Atlético-Boss enthüllt: "Julián geht es wirklich schlecht"
„Julián geht es wirklich schlecht“
„Wir können nur erneut betonen, dass wir unter keinen Umständen mit Barcelona verhandeln werden“, sagte Gil nach der Auslosung der Champions-League-Ligaphase bei Movistar. Bereits am Donnerstag hatte Atlético ein offizielles Statement veröffentlicht.
„Das ist mein Wort“
Er habe „die Unterstützung aller, die mit mir zusammenarbeiten – sowohl auf der Ebene der Gesellschafter als auch der Führungskräfte –, und die einzige sichere und feste Entscheidung ist, dass wir unter keinen Umständen mit Barcelona verhandeln werden“.
Der 63-Jährige betonte: „Das ist mein Wort – eines der wenigen Dinge, die ich habe –, und der Spieler wird mit absoluter Sicherheit nicht zu Barcelona wechseln.“
Álvarez nahm am Donnerstag bereits zum zweiten Tag in Folge nicht am Mannschaftstraining teil. Atlético erklärte das Fehlen erneut mit einer „Unpässlichkeit“.
„Julián geht es wirklich schlecht.
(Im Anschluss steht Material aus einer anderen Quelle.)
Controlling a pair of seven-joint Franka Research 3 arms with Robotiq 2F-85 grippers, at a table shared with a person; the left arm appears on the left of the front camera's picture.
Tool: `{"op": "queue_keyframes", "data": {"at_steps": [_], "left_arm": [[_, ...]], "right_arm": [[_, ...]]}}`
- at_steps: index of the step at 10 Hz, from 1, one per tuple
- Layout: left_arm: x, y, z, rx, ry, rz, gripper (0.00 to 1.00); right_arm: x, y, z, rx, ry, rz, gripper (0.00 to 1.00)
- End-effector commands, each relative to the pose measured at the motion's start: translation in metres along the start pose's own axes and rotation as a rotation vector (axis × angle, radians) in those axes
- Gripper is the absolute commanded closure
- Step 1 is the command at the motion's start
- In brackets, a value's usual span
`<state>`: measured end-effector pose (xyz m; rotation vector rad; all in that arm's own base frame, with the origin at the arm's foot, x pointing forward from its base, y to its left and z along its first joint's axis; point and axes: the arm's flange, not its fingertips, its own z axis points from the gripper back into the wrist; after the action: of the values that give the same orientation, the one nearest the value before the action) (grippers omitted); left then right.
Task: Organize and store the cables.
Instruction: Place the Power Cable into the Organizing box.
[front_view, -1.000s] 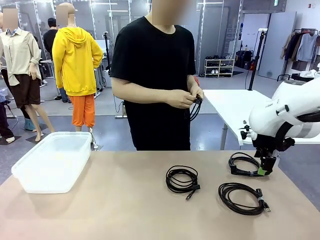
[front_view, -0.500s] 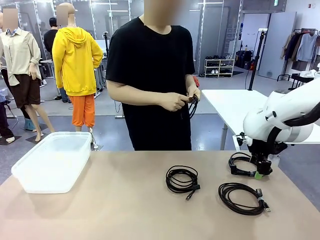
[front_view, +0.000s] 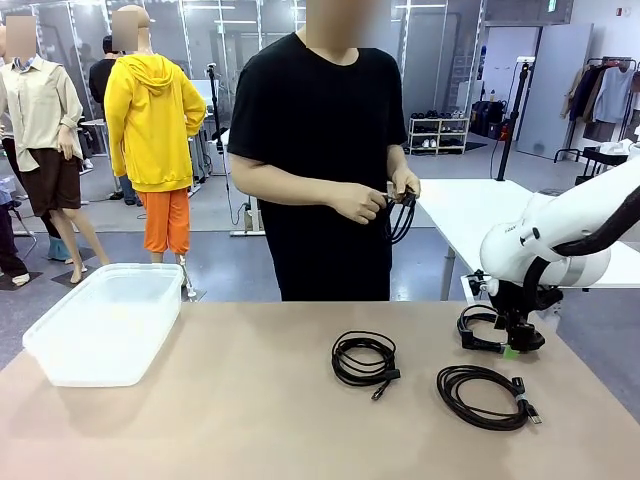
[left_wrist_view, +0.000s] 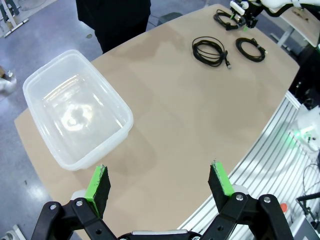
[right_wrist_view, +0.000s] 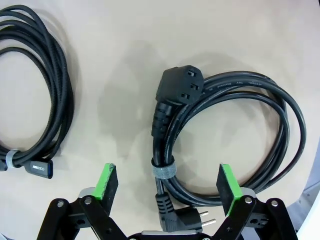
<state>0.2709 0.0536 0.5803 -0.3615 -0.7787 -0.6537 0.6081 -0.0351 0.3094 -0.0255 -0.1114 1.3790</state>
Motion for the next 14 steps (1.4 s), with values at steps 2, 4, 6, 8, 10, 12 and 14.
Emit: {"op": "queue_keyframes", "data": {"at_steps": [2,4,6,8,10,12,14], "left_arm": [[0.0,0.0,0.0,0.0,0.0,-0.001,0.0],[0.0,0.0,0.0,0.0,0.0,-0.001,0.0],[0.0,0.0,0.0,0.0,0.0,-0.001,0.0],[0.0,0.0,0.0,0.0,0.0,-0.001,0.0],[0.0,0.0,0.0,0.0,0.0,-0.001,0.0],[0.0,0.0,0.0,0.0,0.0,-0.001,0.0],[0.0,0.0,0.0,0.0,0.0,-0.001,0.0]], "right_arm": [[-0.001,-0.013,-0.005,0.045,-0.015,0.017,0.0],[0.001,-0.015,-0.01,0.055,-0.001,0.029,0.57],[0.001,-0.015,-0.011,0.06,-0.003,0.026,1.0],[0.001,-0.014,-0.011,0.063,0.002,0.024,1.0],[-0.001,-0.014,-0.01,0.064,0.01,0.021,1.0],[0.0,-0.015,-0.005,0.059,0.019,0.019,1.0],[0.006,-0.013,0.021,0.042,0.018,0.02,1.0]]}}
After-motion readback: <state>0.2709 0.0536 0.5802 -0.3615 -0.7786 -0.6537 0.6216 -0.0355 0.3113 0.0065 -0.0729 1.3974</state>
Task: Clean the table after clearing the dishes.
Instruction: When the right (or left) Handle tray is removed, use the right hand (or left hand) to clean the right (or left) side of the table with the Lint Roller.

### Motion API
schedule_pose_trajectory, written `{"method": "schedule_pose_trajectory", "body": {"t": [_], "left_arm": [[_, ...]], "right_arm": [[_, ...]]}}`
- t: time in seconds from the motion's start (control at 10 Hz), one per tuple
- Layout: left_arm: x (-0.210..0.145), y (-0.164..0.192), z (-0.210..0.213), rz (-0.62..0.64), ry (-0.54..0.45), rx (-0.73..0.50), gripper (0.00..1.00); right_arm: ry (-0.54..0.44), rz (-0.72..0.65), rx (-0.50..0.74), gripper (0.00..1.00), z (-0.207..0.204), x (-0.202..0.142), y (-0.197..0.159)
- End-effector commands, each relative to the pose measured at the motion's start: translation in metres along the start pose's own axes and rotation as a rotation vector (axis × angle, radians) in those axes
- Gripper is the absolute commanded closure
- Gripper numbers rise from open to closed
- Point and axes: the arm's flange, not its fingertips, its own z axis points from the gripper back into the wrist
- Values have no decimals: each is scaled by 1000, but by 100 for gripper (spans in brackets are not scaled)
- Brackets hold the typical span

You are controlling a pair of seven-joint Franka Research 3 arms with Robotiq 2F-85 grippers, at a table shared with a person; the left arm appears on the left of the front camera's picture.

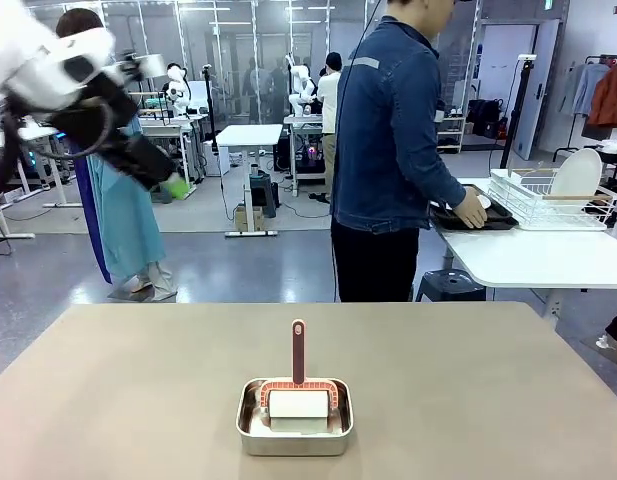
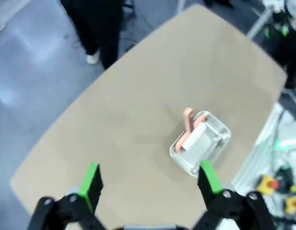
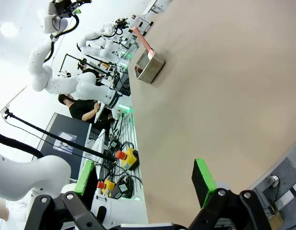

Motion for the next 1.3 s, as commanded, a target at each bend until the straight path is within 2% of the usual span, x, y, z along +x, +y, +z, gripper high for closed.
{"method": "schedule_pose_trajectory", "body": {"t": [0.0,0.2,0.4,0.5,0.6,0.7,1.2], "left_arm": [[47,-5,-33,-167,31,-71,0],[79,-44,-75,-367,144,-113,0],[74,-89,-116,-573,244,-161,0],[66,-99,-129,-616,262,-184,0],[60,-99,-140,-647,282,-140,0],[73,-102,-136,-536,238,-198,0],[72,-101,-140,-562,252,-189,0]], "right_arm": [[4,-1,-13,0,-6,-3,6],[4,-1,-13,0,-6,-3,6],[4,-1,-13,0,-6,-3,6],[4,-1,-13,0,-6,-3,6],[4,-1,-13,0,-6,-3,6],[4,-1,-13,0,-6,-3,6],[4,-1,-13,0,-6,-3,6]]}}
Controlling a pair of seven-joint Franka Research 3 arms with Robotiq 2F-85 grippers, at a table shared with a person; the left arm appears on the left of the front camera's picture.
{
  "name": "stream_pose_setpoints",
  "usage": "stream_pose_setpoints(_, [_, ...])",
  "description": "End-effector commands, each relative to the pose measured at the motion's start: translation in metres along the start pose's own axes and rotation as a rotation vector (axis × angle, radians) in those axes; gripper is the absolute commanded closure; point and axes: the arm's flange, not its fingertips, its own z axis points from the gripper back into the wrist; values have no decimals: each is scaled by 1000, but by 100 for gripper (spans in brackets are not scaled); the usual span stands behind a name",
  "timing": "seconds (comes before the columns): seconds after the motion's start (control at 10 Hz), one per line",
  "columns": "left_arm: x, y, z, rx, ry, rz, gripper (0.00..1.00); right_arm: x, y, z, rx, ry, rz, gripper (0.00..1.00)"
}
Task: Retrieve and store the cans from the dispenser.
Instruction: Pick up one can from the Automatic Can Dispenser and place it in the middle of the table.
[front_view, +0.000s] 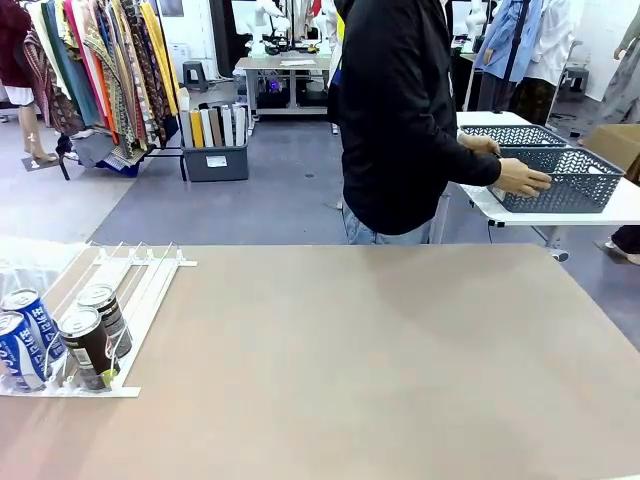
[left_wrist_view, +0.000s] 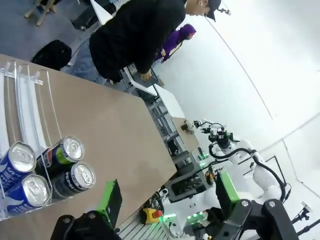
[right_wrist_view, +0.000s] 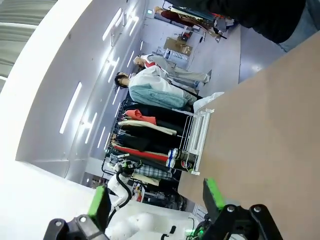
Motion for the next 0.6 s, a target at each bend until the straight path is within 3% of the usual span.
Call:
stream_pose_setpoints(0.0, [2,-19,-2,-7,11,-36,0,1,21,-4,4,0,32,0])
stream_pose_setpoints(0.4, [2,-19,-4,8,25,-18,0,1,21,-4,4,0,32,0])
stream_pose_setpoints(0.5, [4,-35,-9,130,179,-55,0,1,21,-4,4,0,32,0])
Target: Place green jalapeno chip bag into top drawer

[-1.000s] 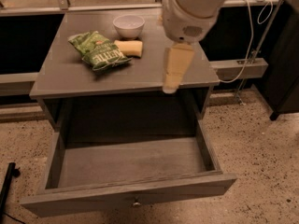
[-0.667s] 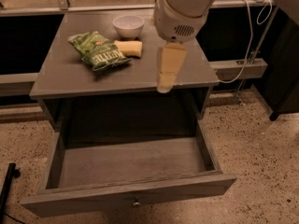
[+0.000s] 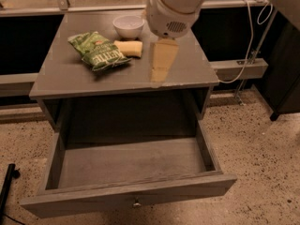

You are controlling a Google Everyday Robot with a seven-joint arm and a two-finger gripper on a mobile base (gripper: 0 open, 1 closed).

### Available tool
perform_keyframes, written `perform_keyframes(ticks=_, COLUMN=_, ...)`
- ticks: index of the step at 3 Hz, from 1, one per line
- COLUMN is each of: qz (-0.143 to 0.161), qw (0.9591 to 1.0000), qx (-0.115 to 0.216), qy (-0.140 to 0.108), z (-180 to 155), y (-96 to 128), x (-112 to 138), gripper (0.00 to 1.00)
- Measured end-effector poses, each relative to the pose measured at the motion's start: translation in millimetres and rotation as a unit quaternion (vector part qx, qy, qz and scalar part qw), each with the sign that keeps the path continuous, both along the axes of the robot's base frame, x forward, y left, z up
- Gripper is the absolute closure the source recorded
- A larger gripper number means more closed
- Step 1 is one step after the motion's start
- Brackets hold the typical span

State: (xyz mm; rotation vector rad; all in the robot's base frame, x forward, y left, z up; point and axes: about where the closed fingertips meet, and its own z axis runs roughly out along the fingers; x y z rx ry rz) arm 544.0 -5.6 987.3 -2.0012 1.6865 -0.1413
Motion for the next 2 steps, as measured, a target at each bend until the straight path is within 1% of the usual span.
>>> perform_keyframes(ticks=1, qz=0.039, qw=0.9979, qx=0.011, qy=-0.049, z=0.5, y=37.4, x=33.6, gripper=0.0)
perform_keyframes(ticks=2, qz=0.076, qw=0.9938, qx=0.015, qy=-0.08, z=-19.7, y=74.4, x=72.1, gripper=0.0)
Es gab Leute, die ihn getäuscht und verwirrt haben, und das bedauere ich sehr“, erklärte der Atlético-Boss: „Er ist sehr verwirrt und durchlebt gerade eine sehr schwierige Situation, sowohl privat als auch beruflich.“
„Barca widert uns an“
Erst am Mittwoch war Barca bei Álvarez in die Offensive gegangen. So hatte Präsident Joan Laporta der Zeitung Mundo Deportivo gesagt: „Wir sind sehr an dem Spieler interessiert und möchten, dass unser Angebot angenommen wird, und wir tun dies mit allem gebotenen Respekt gegenüber Atlético.“
Das sah Atlético offensichtlich ganz anders. „Tatsächlich empört uns das noch mehr; die Falschheit, der Mangel an Ethik, Transparenz und Professionalität widern uns an“, so Gil.
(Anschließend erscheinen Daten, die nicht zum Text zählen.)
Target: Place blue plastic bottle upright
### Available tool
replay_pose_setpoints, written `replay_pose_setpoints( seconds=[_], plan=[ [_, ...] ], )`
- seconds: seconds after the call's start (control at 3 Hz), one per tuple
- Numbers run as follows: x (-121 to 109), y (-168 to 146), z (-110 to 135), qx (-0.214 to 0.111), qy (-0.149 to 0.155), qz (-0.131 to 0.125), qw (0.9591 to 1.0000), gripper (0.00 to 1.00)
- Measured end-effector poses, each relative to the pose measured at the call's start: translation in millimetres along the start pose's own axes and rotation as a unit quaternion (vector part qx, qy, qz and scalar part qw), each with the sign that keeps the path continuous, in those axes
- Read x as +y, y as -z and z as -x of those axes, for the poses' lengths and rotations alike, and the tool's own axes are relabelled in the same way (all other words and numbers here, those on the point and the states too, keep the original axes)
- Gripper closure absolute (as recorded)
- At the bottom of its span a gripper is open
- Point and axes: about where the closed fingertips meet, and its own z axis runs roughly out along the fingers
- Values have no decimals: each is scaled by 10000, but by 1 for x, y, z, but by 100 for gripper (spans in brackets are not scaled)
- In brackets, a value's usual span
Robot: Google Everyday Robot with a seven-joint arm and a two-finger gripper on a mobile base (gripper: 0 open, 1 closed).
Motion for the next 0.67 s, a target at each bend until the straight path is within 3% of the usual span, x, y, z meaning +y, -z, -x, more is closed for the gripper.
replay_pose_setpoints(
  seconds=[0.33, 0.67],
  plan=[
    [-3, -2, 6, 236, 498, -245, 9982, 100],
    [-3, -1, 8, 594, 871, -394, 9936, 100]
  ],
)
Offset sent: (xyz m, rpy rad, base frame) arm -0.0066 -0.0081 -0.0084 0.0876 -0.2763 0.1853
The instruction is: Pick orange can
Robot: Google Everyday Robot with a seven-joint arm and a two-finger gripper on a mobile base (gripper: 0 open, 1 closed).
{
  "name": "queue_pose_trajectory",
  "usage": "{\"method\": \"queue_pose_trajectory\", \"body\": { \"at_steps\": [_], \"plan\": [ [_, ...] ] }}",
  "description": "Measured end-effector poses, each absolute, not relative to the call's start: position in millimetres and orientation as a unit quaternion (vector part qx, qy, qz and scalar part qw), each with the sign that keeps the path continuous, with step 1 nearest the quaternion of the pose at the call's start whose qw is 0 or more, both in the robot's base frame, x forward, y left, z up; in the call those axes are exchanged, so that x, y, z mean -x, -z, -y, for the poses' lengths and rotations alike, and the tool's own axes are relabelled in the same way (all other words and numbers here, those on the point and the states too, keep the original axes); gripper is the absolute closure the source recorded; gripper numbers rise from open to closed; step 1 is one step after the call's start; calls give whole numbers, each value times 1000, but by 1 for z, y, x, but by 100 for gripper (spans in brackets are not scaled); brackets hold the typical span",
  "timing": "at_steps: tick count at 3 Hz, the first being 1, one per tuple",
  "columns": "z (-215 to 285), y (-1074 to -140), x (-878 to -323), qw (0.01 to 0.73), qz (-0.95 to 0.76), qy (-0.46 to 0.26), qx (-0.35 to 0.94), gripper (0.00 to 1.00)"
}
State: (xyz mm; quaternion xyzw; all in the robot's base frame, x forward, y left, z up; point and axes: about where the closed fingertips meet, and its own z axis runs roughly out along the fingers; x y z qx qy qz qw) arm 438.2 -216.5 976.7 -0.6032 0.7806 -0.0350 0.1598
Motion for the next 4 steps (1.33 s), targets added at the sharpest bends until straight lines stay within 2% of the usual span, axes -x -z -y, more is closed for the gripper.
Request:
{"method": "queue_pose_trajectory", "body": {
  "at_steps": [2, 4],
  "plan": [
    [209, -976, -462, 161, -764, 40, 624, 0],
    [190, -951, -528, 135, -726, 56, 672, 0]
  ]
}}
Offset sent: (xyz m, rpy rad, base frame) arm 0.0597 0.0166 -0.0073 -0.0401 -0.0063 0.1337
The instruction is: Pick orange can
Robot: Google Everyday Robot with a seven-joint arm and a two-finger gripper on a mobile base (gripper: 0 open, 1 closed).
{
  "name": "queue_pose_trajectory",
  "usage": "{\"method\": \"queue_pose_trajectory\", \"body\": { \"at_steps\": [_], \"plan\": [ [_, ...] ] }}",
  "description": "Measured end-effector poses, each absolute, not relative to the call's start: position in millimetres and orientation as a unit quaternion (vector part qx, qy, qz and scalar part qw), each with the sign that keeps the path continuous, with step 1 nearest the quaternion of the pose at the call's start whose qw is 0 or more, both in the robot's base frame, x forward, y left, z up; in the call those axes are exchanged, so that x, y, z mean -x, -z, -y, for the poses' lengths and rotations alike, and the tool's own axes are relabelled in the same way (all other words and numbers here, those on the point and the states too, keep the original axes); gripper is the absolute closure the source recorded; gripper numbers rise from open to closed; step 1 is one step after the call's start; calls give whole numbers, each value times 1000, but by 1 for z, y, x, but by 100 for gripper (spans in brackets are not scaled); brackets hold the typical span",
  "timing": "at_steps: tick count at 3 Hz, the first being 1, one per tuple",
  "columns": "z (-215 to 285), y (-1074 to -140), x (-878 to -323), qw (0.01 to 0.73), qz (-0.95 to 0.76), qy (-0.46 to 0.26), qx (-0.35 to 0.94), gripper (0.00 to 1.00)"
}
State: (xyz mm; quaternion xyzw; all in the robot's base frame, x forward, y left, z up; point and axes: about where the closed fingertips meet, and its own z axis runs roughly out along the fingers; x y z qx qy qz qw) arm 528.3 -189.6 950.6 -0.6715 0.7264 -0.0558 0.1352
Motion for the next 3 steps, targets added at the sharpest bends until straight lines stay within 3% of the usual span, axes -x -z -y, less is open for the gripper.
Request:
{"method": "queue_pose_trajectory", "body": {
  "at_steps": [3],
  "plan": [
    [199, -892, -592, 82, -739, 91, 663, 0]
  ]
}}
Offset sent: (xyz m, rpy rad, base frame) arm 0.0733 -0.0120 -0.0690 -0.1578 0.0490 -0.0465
Auf die Frage, ob Álvarez zu einem anderen Klub als dem FC Barcelona wechseln könnte, sagte Gil: „Unsere Absicht und mein persönlicher Traum ist es, dass er bei uns bleibt, dass er bei Atlético bleibt. Um mit den Großen mithalten zu können, braucht man große Spieler, und Julián ist einer davon.“
Álvarez besitzt bei Atlético noch einen Vertrag bis 2030. „Wenn er der Meinung ist, dass es unvereinbar ist, bei Atlético Madrid zu bleiben, werden wir nach einer Alternative suchen, aber niemals, niemals wird es Barcelona sein“, sagte Gil.